In particolare, ha ricordato che al fine di attribuire in capo al coniuge il diritto all’assegno divorzile, deve essere effettuata una verifica giudiziale in ordine alla sussistenza della debenza dell’assegno e, solo a seguito di un accertamento positivo, della sua quantificazione.

Nella prima fase (accertamento dell’an debatur) il Giudice dovrà valutare se la domanda dell’ex coniuge soddisfi le condizioni di legge ed, in particolare, la mancanza di mezzi adeguati o comunque l’impossibilità di procurarseli per ragioni oggettive; parametri che dovranno essere parametrati non già (e non più) al tenore di vita goduto in costanza di matrimonio, ma l’indipendenza o autosufficienza economica del coniuge medesimo.

Nella seconda fase (accertamento del quantum debeatur) andranno valutate le singole allegazioni, seguendo i principi dell’onere della prova, con riferimento alle condizioni del coniuge, alle ragioni della decisione, al reddito di entrambi anche in rapporto con la durata del matrimonio.

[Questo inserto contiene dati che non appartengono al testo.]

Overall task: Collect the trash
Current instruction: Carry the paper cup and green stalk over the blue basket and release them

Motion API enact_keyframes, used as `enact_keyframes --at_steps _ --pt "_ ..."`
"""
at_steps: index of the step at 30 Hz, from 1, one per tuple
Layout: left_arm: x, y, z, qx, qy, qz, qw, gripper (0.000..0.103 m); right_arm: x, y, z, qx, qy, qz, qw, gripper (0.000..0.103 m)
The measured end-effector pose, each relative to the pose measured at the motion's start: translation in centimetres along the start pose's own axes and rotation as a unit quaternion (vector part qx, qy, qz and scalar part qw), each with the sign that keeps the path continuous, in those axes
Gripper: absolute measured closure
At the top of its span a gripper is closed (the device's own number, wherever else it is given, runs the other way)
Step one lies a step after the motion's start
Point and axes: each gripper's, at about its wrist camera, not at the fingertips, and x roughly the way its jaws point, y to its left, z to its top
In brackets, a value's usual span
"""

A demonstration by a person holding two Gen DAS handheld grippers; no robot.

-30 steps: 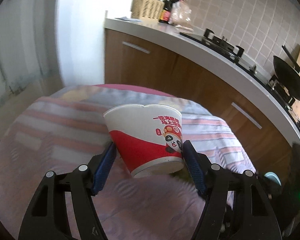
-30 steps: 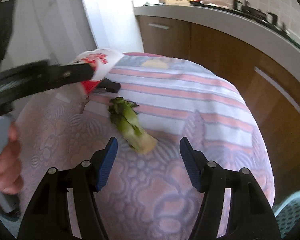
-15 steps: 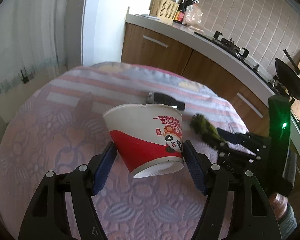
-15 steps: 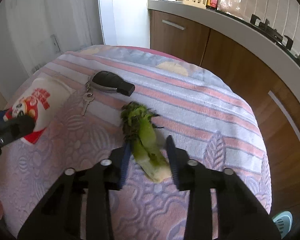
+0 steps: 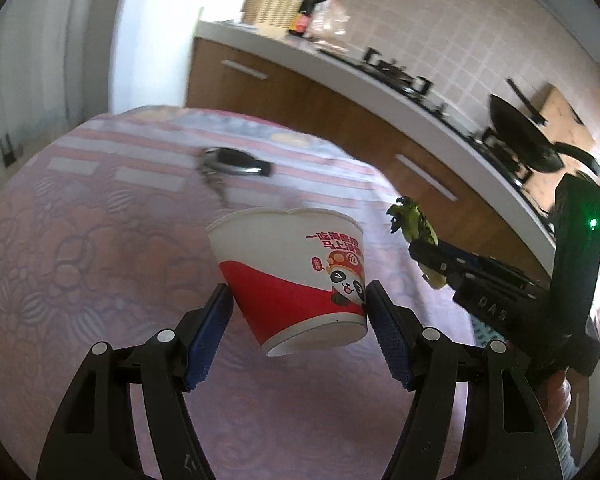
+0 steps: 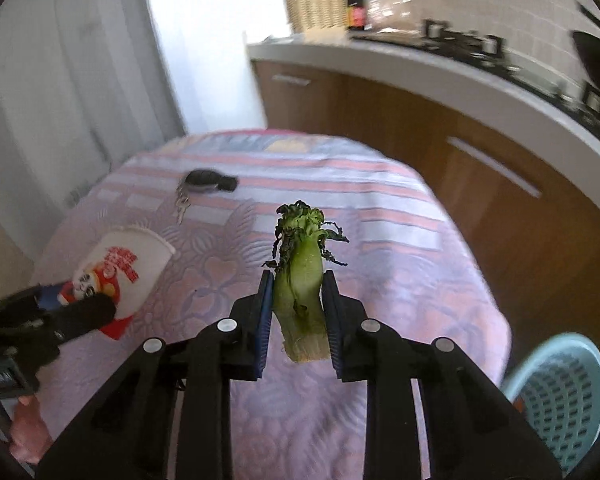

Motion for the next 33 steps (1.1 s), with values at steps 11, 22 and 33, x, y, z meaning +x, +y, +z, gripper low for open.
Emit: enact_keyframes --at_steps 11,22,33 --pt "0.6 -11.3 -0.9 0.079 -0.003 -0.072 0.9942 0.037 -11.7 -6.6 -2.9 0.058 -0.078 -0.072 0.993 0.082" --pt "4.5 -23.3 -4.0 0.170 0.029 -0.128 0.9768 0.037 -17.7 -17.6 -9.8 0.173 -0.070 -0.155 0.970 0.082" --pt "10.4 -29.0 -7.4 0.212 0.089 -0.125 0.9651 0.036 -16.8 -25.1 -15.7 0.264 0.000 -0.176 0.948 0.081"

Nel caso di specie, la Corte ha rigettato il ricorso, rilevando che – sulla base dei citati criteri valutativi – il matrimonio aveva avuto breve durata; la donna non aveva chiesto nemmeno in sede di separazione e di divorzio un contributo al mantenimento, formulando la richiesta per la prima volta dopo 30 anni; la condizione di necessita in cui versava la donna dipendeva da scelte economiche dalla medesima fatte dopo la cessazione dell’unione tra i coniugi.